**Required work**
Across the entries that follow, work out the number of lines containing the string "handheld", and state it alone.

**Material provided**
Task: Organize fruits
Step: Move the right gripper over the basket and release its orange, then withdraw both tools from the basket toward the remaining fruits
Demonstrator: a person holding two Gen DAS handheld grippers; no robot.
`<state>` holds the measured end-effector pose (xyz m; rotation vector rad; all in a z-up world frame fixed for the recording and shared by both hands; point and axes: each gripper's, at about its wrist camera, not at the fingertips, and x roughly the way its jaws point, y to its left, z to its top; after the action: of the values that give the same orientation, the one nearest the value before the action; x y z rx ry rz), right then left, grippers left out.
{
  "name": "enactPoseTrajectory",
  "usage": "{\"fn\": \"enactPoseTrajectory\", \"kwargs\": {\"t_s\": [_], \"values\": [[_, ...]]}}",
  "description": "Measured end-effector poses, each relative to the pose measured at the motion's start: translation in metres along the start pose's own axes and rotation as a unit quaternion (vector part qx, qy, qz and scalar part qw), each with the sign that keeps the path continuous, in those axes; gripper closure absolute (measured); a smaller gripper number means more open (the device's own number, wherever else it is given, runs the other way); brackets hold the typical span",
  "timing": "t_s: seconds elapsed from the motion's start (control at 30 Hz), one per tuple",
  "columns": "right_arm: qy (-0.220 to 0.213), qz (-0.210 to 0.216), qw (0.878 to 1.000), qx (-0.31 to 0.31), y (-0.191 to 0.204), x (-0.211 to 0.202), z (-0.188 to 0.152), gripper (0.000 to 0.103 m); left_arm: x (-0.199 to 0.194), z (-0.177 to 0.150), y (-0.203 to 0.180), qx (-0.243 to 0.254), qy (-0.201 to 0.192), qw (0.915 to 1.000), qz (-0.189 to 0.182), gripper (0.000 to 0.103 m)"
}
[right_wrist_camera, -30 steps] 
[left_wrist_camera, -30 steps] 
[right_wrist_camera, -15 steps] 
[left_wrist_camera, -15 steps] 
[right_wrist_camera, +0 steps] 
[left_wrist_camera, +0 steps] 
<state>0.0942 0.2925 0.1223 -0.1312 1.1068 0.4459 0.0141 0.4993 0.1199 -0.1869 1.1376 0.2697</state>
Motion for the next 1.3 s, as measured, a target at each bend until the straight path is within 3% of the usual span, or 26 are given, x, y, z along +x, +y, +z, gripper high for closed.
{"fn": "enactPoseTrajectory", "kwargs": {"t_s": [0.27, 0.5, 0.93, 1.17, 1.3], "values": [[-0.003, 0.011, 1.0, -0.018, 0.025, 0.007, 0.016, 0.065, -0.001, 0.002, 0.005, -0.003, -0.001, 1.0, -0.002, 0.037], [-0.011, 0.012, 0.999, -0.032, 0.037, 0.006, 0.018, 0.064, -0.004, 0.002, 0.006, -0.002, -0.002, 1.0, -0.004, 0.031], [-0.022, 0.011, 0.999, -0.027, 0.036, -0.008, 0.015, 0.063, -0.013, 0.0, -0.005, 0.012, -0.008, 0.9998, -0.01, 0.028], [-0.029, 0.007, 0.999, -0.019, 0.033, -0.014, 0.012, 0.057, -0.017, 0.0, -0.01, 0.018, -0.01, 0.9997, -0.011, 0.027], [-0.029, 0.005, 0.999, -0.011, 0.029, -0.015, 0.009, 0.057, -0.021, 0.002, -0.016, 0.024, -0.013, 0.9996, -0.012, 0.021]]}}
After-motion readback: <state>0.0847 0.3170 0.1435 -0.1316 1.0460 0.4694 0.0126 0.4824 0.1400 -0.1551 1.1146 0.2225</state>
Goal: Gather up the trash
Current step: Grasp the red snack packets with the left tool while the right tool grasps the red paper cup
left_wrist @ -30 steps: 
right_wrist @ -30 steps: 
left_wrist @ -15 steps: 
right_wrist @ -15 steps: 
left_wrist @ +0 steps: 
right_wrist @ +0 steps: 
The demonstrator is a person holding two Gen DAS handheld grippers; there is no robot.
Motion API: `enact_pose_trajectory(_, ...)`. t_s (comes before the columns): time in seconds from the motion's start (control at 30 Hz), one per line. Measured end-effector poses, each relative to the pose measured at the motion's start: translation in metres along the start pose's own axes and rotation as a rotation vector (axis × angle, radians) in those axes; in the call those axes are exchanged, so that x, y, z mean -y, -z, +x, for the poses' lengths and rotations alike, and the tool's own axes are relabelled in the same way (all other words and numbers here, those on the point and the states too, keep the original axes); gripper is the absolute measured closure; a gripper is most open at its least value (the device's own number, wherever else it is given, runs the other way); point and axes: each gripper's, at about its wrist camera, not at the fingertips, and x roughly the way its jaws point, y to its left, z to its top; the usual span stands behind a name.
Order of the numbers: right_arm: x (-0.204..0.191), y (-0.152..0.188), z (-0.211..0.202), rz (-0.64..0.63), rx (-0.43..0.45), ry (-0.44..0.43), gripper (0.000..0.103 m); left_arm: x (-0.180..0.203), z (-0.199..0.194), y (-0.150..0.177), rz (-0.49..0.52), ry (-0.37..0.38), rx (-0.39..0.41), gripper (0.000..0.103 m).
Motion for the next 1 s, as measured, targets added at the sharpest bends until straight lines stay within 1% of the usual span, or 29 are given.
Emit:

**Written solution**
2